Chapter Three

29 8 1
                                    

So where the hell was I? Somebody's going to have to go through this someday and do something about it, put it all in order, or not. What do I care? I'm just doing what they tell me. Seems like it's always been that way. Regulations and rules. Follow the procedures, fill out the paperwork. I spent half my career just staring at a piece of paper with a pencil in my hand. Summarize, they tell you, as if you can take the constellations of events, the coincidence of all those lives colliding at that very point, all of the accidents, alignments and misfortunes that it takes for every little thing that ever happened to happen at all. It astounds you if you have any sense whatsoever.

If that old lady had gone only one mile an hour slower or faster and if that city bus had stalled out only one or two seconds before and if that grocery cart wheel wasn't crooked and bent and if that umbrella, lying in the street, and if that young man had trimmed his sideburns just a hair, and if the sun had come up in the south and the cosmic dust had settled on a different rock ... you can drive yourself crazy thinking about stuff like that.

The boys on the beat never let me forget a word of it. Maybe I'd been in a coma or something for a moment, but once it got around, there I was, reputation and all. Stanley K. Mole, finder of lost souls, of Alma Perdida, the only police inspector in the force to witness the quantum mystery. That's when they started piling all those cases on my desk, beginning and ending with the coldest of the cold, Reyn Tundra.

I never let it bother me. At least I wasn't stuck on traffic duty, like Sergeant Oliver Jamm was after his close encounter with the alien grape. I wasn't pensioned off like Captain Zanzig Neese was after she was caught coddling cadavers in the cooler. I may have gone off my rocker but I got back on pretty quick and I stayed back on that rocker ever since. I take it all with abiding grace if I do say so myself and I do. Say so myself.

They called the cases cold but I called them hard, and I was a hard case myself. Back since I was a kid, is what my dad always said. That boy's a hard case, got a hard head. All because I rode my bike down Ganges Hill without any brakes, just flew off into the hedges at the bottom, put my faith in God. Caught me all right, but scratched the hell out of me too. I still have the lacerations on my chest, been sixty years by now. Me and Smidge McCullers used to do that trick, him on roller skates even, the rickety four wheel kind. One summer we swore to conquer that mountain, limbs be damned, and damned if we didn't. Old Smidge could have used that kind of perseverance later on in life. Never did amount to much, did Smidge. Last time I saw him he was spending time alone, a lot of time, in solitary.
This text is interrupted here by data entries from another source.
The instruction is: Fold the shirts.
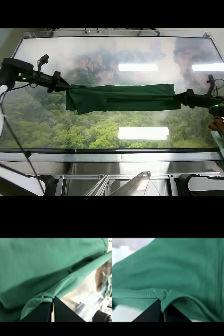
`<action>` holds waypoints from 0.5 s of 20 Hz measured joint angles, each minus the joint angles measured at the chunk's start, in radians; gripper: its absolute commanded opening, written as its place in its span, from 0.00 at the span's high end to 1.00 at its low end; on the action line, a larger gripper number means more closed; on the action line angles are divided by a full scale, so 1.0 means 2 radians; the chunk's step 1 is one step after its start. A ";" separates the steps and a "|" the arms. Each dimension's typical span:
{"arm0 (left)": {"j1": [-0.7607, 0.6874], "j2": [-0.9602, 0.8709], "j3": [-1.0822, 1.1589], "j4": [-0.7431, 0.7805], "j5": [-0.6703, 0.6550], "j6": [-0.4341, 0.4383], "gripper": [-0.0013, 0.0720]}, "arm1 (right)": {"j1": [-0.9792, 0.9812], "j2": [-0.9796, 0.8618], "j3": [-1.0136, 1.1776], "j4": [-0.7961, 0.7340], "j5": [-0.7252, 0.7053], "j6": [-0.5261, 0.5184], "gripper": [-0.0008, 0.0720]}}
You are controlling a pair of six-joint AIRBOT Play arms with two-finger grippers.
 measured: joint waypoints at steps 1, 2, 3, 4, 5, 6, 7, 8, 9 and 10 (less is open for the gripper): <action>-0.004 -0.027 0.027 0.000 0.000 -0.006 0.95 | 0.010 -0.015 0.012 0.005 -0.019 -0.011 0.96; -0.007 -0.051 0.049 0.002 0.000 -0.012 0.95 | 0.019 -0.031 0.024 0.008 -0.033 -0.022 0.96; -0.009 -0.075 0.070 0.003 0.000 -0.019 0.95 | 0.027 -0.043 0.034 0.010 -0.043 -0.032 0.96; -0.010 -0.096 0.089 0.003 0.002 -0.024 0.95 | 0.034 -0.054 0.042 0.013 -0.051 -0.042 0.96; -0.011 -0.113 0.103 0.003 0.005 -0.028 0.95 | 0.039 -0.062 0.048 0.013 -0.058 -0.051 0.96; -0.012 -0.129 0.115 0.003 0.007 -0.031 0.95 | 0.044 -0.068 0.052 0.013 -0.065 -0.058 0.96; -0.013 -0.142 0.127 0.003 0.010 -0.032 0.95 | 0.047 -0.072 0.055 0.012 -0.070 -0.063 0.91; -0.014 -0.153 0.137 0.003 0.013 -0.035 0.74 | 0.049 -0.074 0.057 0.008 -0.075 -0.067 0.65; -0.015 -0.161 0.145 0.003 0.016 -0.036 0.41 | 0.051 -0.076 0.059 0.003 -0.077 -0.069 0.58; -0.016 -0.167 0.154 0.002 0.021 -0.039 0.07 | 0.051 -0.077 0.060 -0.005 -0.080 -0.070 0.58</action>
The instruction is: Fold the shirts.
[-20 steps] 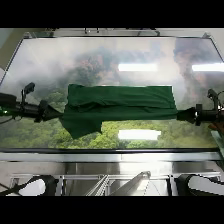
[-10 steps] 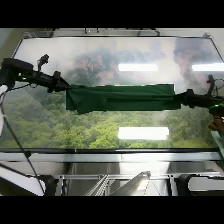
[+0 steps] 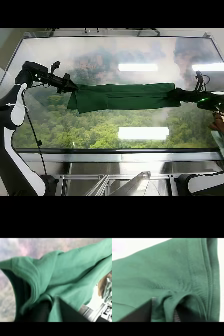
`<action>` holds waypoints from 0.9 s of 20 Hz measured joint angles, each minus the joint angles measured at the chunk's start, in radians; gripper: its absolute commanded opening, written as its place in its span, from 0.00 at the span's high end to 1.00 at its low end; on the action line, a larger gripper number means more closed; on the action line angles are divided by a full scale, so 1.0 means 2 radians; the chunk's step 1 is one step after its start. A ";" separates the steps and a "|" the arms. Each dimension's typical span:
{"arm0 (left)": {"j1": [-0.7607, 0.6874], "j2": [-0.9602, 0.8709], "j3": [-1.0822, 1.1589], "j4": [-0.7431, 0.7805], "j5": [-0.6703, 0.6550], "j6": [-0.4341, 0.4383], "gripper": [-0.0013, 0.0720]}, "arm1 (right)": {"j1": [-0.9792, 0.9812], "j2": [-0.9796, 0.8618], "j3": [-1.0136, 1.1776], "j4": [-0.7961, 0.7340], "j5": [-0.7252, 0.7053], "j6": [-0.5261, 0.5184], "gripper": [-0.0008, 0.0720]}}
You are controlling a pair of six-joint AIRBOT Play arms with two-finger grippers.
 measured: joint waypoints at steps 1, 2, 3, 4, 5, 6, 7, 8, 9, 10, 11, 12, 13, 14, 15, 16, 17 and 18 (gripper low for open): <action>0.000 -0.004 0.011 -0.001 0.006 0.000 0.02 | 0.000 0.001 0.002 -0.010 0.000 0.002 0.46; 0.000 -0.007 0.026 -0.005 0.014 -0.002 0.02 | -0.001 0.006 0.006 -0.029 0.001 0.012 0.26; 0.001 -0.008 0.040 -0.008 0.023 -0.003 0.02 | -0.004 0.014 0.012 -0.050 0.005 0.027 0.16; 0.003 -0.007 0.056 -0.010 0.032 -0.007 0.02 | -0.007 0.024 0.021 -0.079 0.007 0.050 0.13; 0.005 -0.003 0.067 -0.012 0.039 -0.011 0.02 | -0.011 0.035 0.032 -0.111 0.011 0.078 0.13; 0.008 0.006 0.073 -0.013 0.043 -0.014 0.02 | -0.016 0.042 0.047 -0.147 0.014 0.111 0.13; 0.011 0.017 0.073 -0.015 0.043 -0.015 0.02 | -0.020 0.045 0.064 -0.179 0.020 0.142 0.13; 0.014 0.032 0.065 -0.016 0.043 -0.015 0.02 | -0.024 0.043 0.085 -0.207 0.029 0.174 0.13; 0.016 0.046 0.054 -0.016 0.039 -0.018 0.03 | -0.027 0.035 0.105 -0.227 0.043 0.200 0.13; 0.018 0.059 0.042 -0.016 0.033 -0.018 0.15 | -0.029 0.022 0.126 -0.242 0.061 0.221 0.13; 0.019 0.069 0.032 -0.016 0.030 -0.019 0.32 | -0.030 0.008 0.143 -0.250 0.079 0.236 0.13; 0.019 0.077 0.024 -0.016 0.030 -0.019 0.46 | -0.030 -0.010 0.160 -0.253 0.098 0.248 0.14; 0.019 0.082 0.019 -0.016 0.030 -0.019 0.56 | -0.031 -0.027 0.175 -0.252 0.111 0.258 0.14; 0.017 0.086 0.015 -0.016 0.030 -0.021 0.64 | -0.031 -0.042 0.186 -0.246 0.123 0.265 0.14; 0.014 0.089 0.012 -0.016 0.033 -0.021 0.69 | -0.032 -0.057 0.195 -0.239 0.134 0.270 0.14; 0.010 0.092 0.010 -0.016 0.036 -0.021 0.69 | -0.031 -0.069 0.201 -0.231 0.143 0.274 0.14; 0.004 0.093 0.009 -0.017 0.038 -0.021 0.69 | -0.030 -0.081 0.206 -0.222 0.151 0.277 0.14; -0.002 0.094 0.008 -0.017 0.038 -0.020 0.69 | -0.028 -0.089 0.209 -0.213 0.156 0.280 0.14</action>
Don't we all? Shoot, here I am walking around the backyard with this dumb old black box in the palm of my hand, getting my sweat all over it and chatting up a storm. Feeling kind of stupid. Like Smidge McCullers. Now that boy was dumb. I remember one time I had to stop him from jumping off the roof of a six story building. Said he could make it, was sure he could, and wanted that twenty five cents I bet him but I took it back. Gave him the damn quarter just to save his life. That's what I call being a friend.